● **Exercise**
For the records that follow, please set down exactly the lines between the one holding "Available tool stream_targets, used" and the one holding "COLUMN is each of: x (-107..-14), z", inclusive, and only those.

● **Dataset records**
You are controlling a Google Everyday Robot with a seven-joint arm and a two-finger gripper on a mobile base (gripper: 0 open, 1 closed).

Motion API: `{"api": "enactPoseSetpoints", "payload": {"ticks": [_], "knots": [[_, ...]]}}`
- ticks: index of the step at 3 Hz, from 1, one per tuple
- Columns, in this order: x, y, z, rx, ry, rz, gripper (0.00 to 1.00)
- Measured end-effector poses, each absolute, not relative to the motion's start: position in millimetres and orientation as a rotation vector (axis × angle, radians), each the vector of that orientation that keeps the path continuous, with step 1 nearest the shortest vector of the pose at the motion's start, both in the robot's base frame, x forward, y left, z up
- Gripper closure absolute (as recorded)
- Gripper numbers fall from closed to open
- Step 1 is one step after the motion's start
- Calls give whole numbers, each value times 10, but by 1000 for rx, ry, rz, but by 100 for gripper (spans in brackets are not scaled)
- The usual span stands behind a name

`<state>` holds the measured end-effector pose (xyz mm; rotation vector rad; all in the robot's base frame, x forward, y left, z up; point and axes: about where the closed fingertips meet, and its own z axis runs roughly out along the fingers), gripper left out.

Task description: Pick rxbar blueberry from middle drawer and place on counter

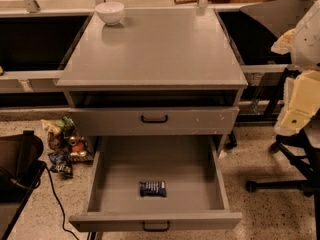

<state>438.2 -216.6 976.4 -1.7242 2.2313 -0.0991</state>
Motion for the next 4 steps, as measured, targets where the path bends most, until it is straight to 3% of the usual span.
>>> {"api": "enactPoseSetpoints", "payload": {"ticks": [2, 4], "knots": [[4409, -2040, 9593, -1733, 2177, -49, 0], [4429, -1278, 8549, -1794, 1980, 204, 0]]}}
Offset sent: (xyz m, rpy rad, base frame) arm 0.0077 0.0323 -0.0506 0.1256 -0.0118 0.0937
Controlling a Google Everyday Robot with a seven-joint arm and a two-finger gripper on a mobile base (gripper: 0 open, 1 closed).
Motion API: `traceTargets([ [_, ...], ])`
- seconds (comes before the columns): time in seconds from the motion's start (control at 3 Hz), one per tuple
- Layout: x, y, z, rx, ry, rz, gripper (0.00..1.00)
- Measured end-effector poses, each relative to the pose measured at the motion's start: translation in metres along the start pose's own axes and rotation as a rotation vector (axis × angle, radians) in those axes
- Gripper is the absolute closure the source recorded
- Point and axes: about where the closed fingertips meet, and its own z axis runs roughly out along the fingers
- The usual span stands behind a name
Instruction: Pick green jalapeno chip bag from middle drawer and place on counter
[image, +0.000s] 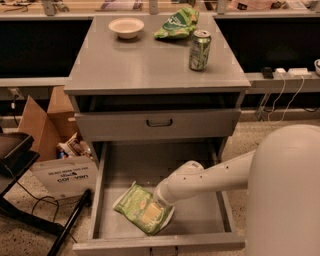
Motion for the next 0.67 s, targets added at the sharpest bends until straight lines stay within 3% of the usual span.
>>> traceTargets([
  [0.33, 0.007, 0.029, 0.038, -0.057, 0.037, 0.018, 0.00],
  [0.67, 0.010, 0.063, 0.066, -0.121, 0.053, 0.029, 0.19],
])
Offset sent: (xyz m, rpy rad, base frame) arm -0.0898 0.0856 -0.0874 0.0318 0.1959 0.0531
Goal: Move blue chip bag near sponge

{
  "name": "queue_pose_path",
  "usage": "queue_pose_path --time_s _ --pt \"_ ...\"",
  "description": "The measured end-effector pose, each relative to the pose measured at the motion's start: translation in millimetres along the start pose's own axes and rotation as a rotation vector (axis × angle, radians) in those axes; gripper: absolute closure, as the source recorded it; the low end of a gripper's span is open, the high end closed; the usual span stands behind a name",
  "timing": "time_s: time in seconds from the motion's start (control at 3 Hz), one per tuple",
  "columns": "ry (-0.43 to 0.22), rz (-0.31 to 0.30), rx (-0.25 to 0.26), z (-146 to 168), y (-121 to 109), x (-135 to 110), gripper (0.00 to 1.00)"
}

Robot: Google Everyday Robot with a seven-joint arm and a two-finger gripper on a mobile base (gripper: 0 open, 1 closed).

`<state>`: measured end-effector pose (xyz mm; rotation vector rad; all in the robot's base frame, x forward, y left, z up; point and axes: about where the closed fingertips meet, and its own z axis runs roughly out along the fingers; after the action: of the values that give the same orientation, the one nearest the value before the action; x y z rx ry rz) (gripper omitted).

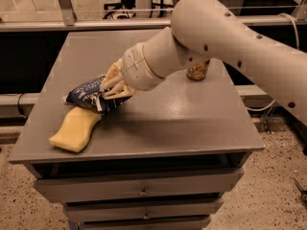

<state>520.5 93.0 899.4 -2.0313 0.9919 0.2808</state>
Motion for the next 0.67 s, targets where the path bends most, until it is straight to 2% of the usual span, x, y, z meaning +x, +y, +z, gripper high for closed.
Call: queue_pose_path --time_s 0.33,0.67 --pt "0.039 0.043 0.004 -5.0 4.9 18.5 0.28" --pt "0.065 0.123 0.040 -17.8 7.8 39.1 0.05"
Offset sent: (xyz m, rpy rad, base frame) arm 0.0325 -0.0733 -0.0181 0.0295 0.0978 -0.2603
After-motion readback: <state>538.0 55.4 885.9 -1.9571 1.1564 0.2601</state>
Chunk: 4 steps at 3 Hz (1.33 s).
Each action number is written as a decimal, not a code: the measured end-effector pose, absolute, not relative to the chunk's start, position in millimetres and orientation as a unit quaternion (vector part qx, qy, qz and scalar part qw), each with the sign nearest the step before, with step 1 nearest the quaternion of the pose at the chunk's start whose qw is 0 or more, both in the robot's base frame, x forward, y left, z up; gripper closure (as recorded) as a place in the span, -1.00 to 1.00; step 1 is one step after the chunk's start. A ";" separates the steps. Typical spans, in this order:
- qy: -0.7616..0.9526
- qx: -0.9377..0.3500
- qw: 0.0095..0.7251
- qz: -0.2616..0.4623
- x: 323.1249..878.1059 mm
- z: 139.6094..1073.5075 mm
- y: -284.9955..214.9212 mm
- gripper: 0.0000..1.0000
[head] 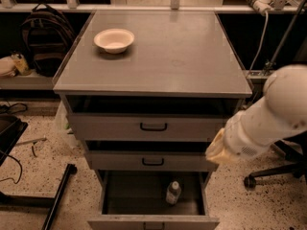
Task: Pick blue plastic bottle from bottom drawer and place on counter
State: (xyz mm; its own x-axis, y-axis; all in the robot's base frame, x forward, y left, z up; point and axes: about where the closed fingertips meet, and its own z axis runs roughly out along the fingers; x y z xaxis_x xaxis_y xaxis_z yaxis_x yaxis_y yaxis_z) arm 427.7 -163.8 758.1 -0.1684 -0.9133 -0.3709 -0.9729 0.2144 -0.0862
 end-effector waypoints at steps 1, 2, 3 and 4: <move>0.754 -0.616 0.194 0.123 438.0 662.2 -144.9 1.00; 0.753 -0.616 0.194 0.123 437.7 662.1 -144.9 1.00; 0.741 -0.631 0.199 0.120 439.9 613.7 -151.4 1.00; 0.724 -0.645 0.219 0.112 450.5 534.9 -171.3 1.00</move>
Offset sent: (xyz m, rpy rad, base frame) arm -0.0001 0.0147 -0.0755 0.0588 0.0334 0.0240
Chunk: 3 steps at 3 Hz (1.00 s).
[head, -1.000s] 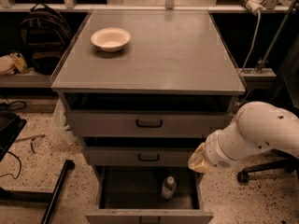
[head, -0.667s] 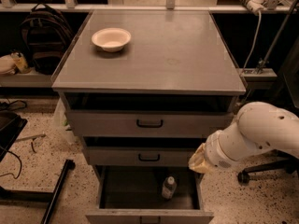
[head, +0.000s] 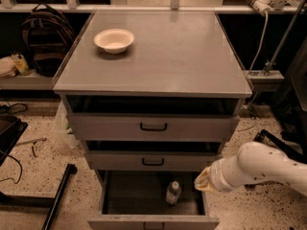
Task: Pick blue plastic bottle from bottom drawer and place on counter
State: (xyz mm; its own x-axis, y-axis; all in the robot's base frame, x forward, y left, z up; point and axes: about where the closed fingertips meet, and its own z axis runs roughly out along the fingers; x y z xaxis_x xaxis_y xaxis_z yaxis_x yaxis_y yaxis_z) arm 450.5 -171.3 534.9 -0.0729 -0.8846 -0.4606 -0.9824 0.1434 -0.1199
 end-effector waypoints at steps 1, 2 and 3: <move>0.715 -0.646 0.241 0.112 474.3 463.0 -200.4 1.00; 0.731 -0.622 0.248 0.133 486.0 399.2 -225.3 1.00; 0.738 -0.608 0.244 0.163 476.2 355.8 -216.4 1.00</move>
Offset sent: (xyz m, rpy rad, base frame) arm 0.0306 -0.0768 -0.2681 0.1852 0.1127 -0.1142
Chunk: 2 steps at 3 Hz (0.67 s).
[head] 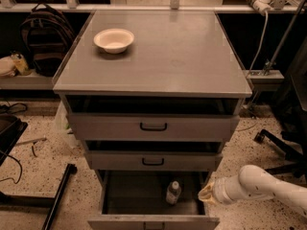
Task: Pick blue plastic bottle from bottom drawer and place on counter
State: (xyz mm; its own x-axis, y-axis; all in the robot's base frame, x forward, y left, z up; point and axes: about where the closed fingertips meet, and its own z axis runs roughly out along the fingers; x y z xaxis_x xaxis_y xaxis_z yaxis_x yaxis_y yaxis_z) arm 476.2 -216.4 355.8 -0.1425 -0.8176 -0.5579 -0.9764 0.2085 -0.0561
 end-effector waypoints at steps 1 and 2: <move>0.738 -0.608 0.244 0.163 475.6 355.1 -216.3 1.00; 0.733 -0.599 0.274 0.167 472.1 336.4 -212.3 1.00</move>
Offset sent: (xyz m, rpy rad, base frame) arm -0.0081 0.0054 -0.0447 0.1170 -0.1035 -0.0406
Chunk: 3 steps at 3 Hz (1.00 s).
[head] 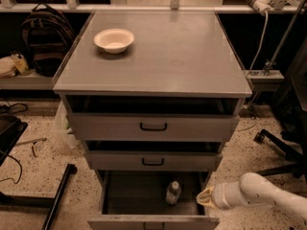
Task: Pick blue plastic bottle from bottom drawer and place on counter
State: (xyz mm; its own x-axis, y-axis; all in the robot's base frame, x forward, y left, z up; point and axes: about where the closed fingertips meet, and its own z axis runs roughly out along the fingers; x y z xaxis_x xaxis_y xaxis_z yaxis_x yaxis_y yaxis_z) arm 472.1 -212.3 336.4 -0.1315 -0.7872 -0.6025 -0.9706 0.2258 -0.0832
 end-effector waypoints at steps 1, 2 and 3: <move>0.728 -0.587 0.305 0.181 470.5 316.1 -206.0 0.61; 0.718 -0.584 0.327 0.189 472.2 301.0 -196.4 0.15; 0.704 -0.593 0.343 0.187 474.7 292.4 -186.4 -0.32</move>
Offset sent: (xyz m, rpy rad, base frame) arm 0.0036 0.0221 -0.0511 0.1539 -0.0883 -0.0111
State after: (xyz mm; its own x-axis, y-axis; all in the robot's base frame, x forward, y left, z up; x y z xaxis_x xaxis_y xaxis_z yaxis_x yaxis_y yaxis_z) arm 474.7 -186.4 292.4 -0.0617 -0.7073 -0.7043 -0.9635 0.2264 -0.1430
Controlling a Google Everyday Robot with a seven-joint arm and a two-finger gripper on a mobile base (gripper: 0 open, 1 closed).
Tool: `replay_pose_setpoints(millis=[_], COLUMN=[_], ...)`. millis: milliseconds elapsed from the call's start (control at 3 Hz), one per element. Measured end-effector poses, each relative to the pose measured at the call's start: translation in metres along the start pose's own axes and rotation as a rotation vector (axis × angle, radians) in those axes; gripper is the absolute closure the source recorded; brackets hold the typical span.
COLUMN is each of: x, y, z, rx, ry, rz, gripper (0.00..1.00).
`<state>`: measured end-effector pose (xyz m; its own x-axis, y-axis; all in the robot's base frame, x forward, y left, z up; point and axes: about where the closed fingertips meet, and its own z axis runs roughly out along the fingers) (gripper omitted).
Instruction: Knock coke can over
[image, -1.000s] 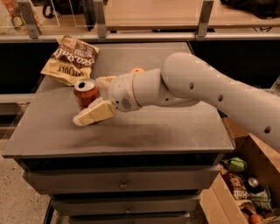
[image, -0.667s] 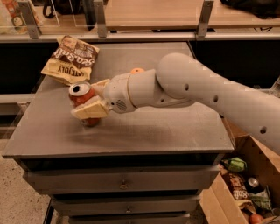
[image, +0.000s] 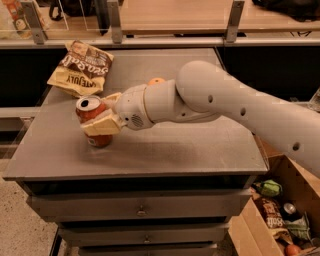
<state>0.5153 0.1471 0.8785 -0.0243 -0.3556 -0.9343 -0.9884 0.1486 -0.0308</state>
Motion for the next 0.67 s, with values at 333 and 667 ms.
replay_pose_setpoints(millis=[333, 667], x=[-0.009, -0.018], y=[-0.004, -0.015], z=[-0.02, -0.062], rx=[-0.006, 0.016], ry=[0.057, 0.201], rz=[-0.03, -0.08], gripper=[1.0, 1.0])
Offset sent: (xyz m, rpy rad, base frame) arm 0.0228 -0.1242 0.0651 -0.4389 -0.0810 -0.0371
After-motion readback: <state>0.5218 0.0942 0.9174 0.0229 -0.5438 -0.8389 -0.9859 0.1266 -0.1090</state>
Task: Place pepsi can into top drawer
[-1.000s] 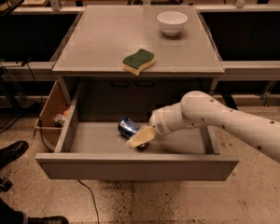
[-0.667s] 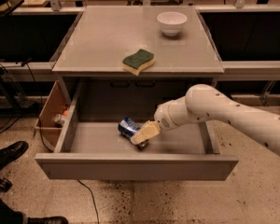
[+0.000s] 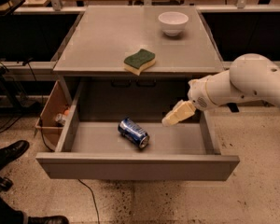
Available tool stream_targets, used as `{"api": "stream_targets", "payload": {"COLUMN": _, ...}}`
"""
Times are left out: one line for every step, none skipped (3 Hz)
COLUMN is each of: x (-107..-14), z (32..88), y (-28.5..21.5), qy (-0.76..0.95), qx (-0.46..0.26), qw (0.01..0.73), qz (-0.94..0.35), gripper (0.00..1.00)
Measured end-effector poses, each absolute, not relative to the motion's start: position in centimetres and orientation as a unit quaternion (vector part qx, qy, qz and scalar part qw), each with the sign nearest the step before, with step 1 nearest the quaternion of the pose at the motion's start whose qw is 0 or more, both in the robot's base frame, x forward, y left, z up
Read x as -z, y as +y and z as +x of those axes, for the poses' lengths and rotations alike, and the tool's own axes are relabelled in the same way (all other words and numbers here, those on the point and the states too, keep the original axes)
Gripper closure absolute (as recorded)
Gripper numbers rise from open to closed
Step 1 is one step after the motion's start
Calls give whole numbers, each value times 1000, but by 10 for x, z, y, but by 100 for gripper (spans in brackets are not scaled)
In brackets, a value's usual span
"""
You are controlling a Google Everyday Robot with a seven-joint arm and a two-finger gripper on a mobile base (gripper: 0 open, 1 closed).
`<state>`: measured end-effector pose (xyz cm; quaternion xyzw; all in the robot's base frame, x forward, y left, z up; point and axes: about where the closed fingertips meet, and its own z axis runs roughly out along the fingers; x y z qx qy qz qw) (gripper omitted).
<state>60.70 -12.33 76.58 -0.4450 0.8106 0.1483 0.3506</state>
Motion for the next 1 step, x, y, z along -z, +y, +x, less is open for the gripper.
{"api": "stream_targets", "payload": {"x": -758, "z": 606, "y": -114, "qy": 811, "qx": -155, "qw": 346, "qz": -445, "gripper": 0}}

● **Response to the task**
Available tool stream_targets, used as `{"api": "stream_targets", "payload": {"COLUMN": _, ...}}`
"""
Times are left out: one line for every step, none skipped (3 Hz)
COLUMN is each of: x (-107..-14), z (32..88), y (-28.5..21.5), qy (-0.76..0.95), qx (-0.46..0.26), qw (0.01..0.73), qz (-0.94..0.35), gripper (0.00..1.00)

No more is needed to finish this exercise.